PROBLEM REQUIREMENTS - What you return should match the entries below exactly, only without the images.

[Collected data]
※

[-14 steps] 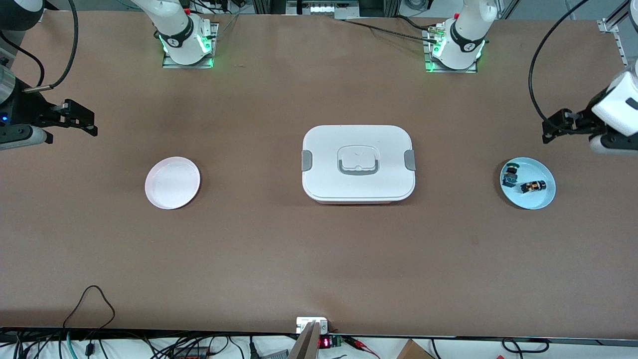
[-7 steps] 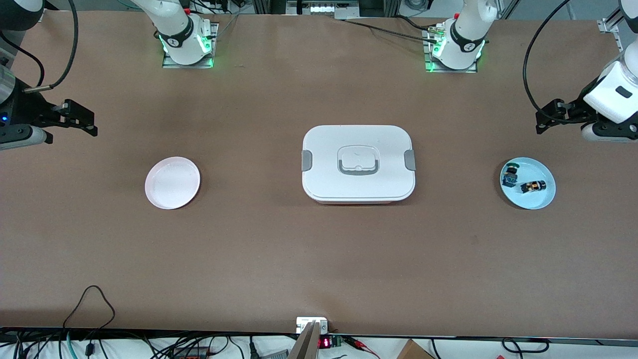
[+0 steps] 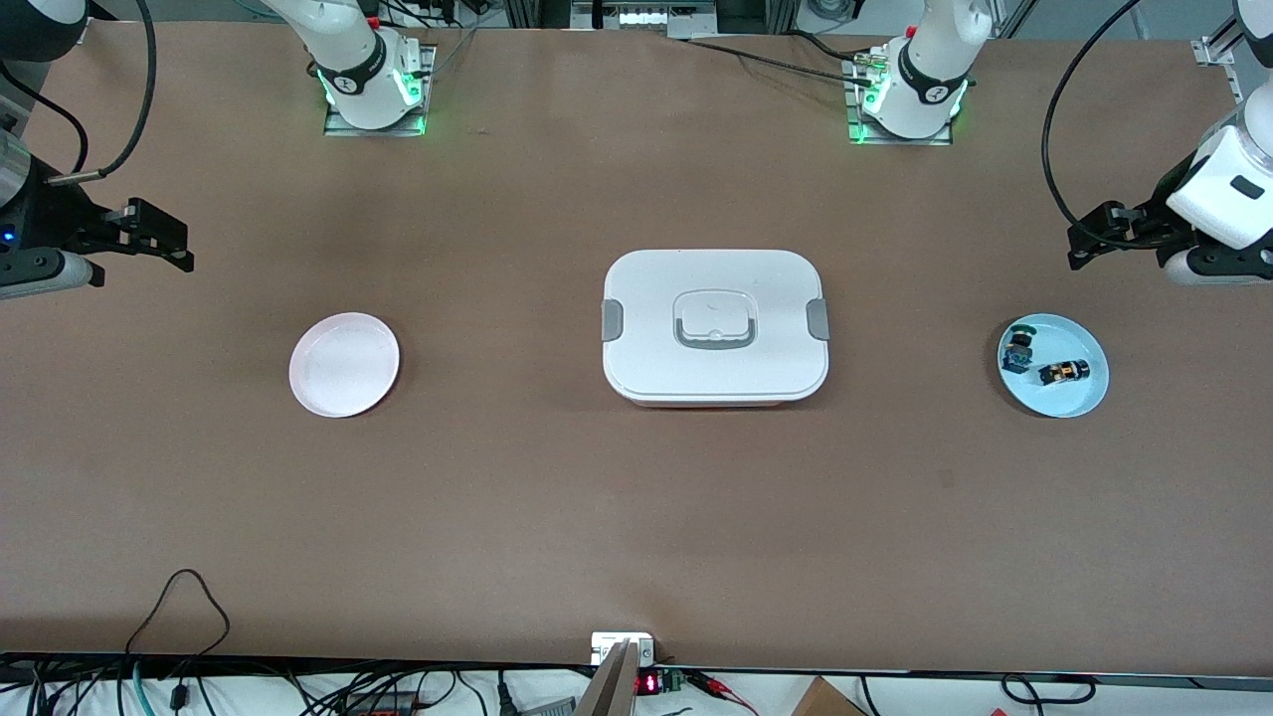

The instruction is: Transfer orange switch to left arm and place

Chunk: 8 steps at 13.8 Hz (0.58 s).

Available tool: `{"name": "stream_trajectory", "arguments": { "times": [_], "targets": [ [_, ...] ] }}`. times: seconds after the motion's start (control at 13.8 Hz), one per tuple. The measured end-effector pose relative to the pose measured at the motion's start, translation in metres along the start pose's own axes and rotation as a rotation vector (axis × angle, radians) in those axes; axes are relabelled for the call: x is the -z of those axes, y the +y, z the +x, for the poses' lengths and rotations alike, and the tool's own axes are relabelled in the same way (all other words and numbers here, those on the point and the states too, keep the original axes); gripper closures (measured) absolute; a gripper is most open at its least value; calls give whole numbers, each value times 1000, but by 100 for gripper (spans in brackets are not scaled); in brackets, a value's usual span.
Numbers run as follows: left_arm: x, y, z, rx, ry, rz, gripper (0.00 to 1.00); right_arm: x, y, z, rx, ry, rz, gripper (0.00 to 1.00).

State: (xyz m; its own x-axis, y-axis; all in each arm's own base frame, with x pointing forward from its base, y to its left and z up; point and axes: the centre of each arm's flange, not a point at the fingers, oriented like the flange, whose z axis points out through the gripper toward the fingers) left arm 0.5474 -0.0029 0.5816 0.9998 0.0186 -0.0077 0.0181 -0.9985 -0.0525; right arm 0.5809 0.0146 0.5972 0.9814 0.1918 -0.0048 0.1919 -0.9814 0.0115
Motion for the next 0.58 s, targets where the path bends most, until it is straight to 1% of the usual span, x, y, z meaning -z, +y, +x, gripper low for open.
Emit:
{"name": "stream_trajectory", "arguments": {
  "times": [0.58],
  "targets": [
    [-7, -5, 9, 9, -4, 1, 0, 0, -1, 0, 4, -1, -5, 0]
  ]
}}
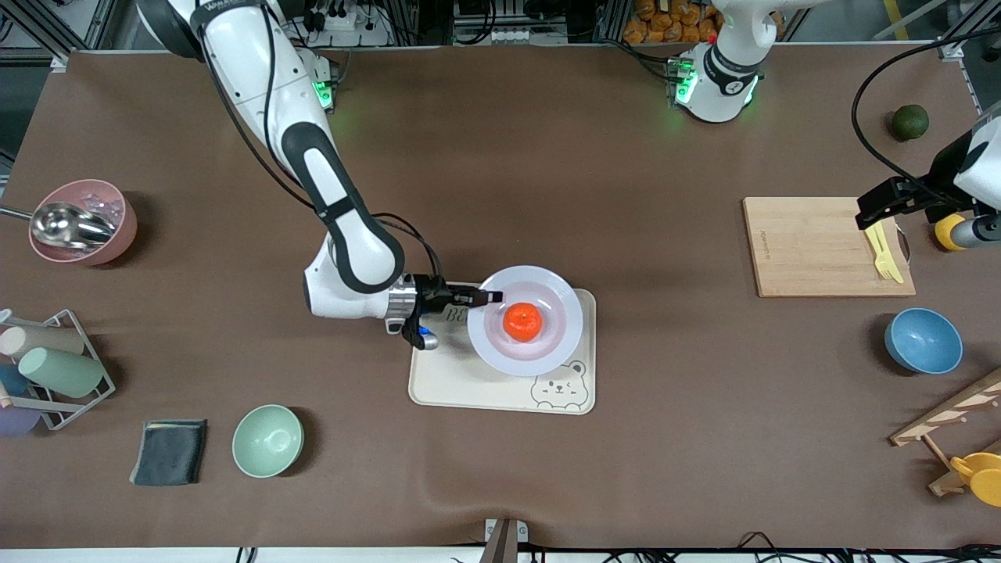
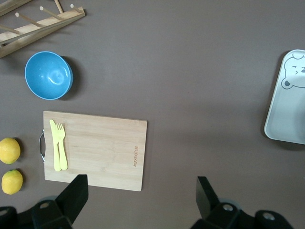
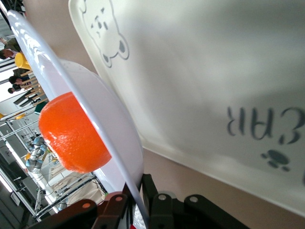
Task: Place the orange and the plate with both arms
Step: 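Slide the plate with the orange onto the bear tray, then set the plate down on the tray and open the right gripper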
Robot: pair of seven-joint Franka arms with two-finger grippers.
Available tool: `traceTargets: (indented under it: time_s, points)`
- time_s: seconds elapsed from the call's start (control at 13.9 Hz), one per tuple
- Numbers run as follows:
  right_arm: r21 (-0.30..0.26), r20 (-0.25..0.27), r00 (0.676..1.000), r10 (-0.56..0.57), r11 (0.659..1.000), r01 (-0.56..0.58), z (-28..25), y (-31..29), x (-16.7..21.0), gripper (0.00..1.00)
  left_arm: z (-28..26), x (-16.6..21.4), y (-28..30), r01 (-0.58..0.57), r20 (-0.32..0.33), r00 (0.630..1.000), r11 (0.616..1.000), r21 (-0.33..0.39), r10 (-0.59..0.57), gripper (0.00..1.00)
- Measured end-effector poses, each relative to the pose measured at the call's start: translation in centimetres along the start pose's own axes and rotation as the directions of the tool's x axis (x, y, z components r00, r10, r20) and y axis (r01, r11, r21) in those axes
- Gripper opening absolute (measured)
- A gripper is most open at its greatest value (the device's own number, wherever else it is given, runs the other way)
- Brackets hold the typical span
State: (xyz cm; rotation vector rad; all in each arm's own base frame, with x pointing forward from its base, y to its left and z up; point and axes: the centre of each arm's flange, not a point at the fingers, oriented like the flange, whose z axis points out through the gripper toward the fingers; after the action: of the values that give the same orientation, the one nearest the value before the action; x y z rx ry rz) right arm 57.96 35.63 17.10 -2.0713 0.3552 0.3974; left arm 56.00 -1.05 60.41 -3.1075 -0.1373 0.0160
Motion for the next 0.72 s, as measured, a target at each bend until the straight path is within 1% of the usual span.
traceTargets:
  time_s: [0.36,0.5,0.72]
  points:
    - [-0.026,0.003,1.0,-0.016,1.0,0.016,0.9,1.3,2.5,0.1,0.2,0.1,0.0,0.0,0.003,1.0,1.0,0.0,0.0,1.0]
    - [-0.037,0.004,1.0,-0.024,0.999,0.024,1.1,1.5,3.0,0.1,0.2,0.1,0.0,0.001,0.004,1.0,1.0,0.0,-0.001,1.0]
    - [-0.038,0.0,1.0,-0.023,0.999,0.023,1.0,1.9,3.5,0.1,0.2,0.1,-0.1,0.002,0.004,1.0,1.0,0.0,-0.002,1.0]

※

WRITTEN SOLUTION -
[-14 steps] 
[-7 steps] 
[+0 steps] 

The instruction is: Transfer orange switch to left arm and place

Chunk: 8 steps at 13.8 Hz (0.58 s).

Available tool: `{"name": "stream_trajectory", "arguments": { "times": [_], "targets": [ [_, ...] ] }}`. times: seconds after the motion's start (control at 13.8 Hz), one per tuple. The measured end-effector pose relative to the pose measured at the motion's start, translation in metres along the start pose's own axes and rotation as a rotation vector (axis × angle, radians) in those axes; axes are relabelled for the call: x is the -z of those axes, y the +y, z the +x, for the poses' lengths and rotations alike, and the tool's own axes are relabelled in the same way (all other words and numbers here, those on the point and the states too, keep the original axes); gripper closures (measured) absolute; a gripper is most open at its least value; calls give whole numbers, each value times 1000, but by 100 for gripper (spans in brackets are not scaled); in brackets, a value's usual span.
Numbers run as follows: left_arm: x, y, z, rx, ry, rz, gripper (0.00 to 1.00); right_arm: x, y, z, rx, ry, rz, gripper (0.00 to 1.00).

State: (xyz m; its own x-axis, y-axis; all in each arm's own base frame, with x pointing forward from its base, y to its left and z up; point and axes: the centre of each arm's flange, not a point at the fingers, oriented like the flange, whose z axis points out through the gripper toward the fingers) left arm 0.5474 -0.0029 0.5816 0.9998 0.0186 -0.0077 0.0181 -0.9985 -0.0525; right arm 0.5809 0.0146 0.5972 0.9814 0.1918 -0.0048 0.1919 -0.9814 0.0115
Motion for the next 0.58 s, targets where the path bends most, until it is straight to 1% of the usual span, x, y, z meaning -z, +y, +x, gripper low for open.
Emit:
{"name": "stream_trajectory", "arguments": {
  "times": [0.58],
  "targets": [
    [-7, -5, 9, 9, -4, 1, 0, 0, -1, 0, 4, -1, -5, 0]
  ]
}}
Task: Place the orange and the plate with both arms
Step: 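Slide the plate with the orange onto the bear tray, then set the plate down on the tray and open the right gripper
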Robot: pair of seven-joint Franka arms with two-finger grippers.
Available tool: `traceTargets: (indented under it: time_s, points)`
- time_s: seconds elapsed from the call's start (control at 13.9 Hz), one per tuple
- Numbers run as follows:
  right_arm: r21 (-0.30..0.26), r20 (-0.25..0.27), r00 (0.676..1.000), r10 (-0.56..0.57), r11 (0.659..1.000), r01 (-0.56..0.58), z (-28..25), y (-31..29), x (-16.7..21.0), gripper (0.00..1.00)
  left_arm: z (-28..26), x (-16.6..21.4), y (-28..30), r01 (-0.58..0.57), r20 (-0.32..0.33), r00 (0.630..1.000), r11 (0.616..1.000), r21 (-0.33..0.39), r10 (-0.59..0.57), gripper (0.00..1.00)
- Measured end-effector poses, each relative to the pose measured at the call's start: translation in centimetres along the start pose's own axes and rotation as the directions of the tool's x axis (x, y, z components r00, r10, r20) and y axis (r01, r11, r21) in those axes
- Gripper opening absolute (measured)
- A gripper is most open at its greatest value (the device's own number, wherever else it is given, runs the other way)
- Brackets hold the typical span
State: (xyz cm; rotation vector rad; all in each arm's own base frame, with x pointing forward from its base, y to its left and z up; point and axes: the centre of each arm's flange, not a point at the fingers, oriented like the flange, whose z axis points out through the gripper toward the fingers; after the action: of the values that give the same orientation, the one nearest the value before the action; x y z rx ry rz) right arm 57.96 35.63 17.10 -2.0713 0.3552 0.3974; left arm 56.00 -1.05 60.41 -3.1075 -0.1373 0.0160
Motion for the next 0.72 s, as measured, a target at each bend until the straight path is within 1% of the usual span.
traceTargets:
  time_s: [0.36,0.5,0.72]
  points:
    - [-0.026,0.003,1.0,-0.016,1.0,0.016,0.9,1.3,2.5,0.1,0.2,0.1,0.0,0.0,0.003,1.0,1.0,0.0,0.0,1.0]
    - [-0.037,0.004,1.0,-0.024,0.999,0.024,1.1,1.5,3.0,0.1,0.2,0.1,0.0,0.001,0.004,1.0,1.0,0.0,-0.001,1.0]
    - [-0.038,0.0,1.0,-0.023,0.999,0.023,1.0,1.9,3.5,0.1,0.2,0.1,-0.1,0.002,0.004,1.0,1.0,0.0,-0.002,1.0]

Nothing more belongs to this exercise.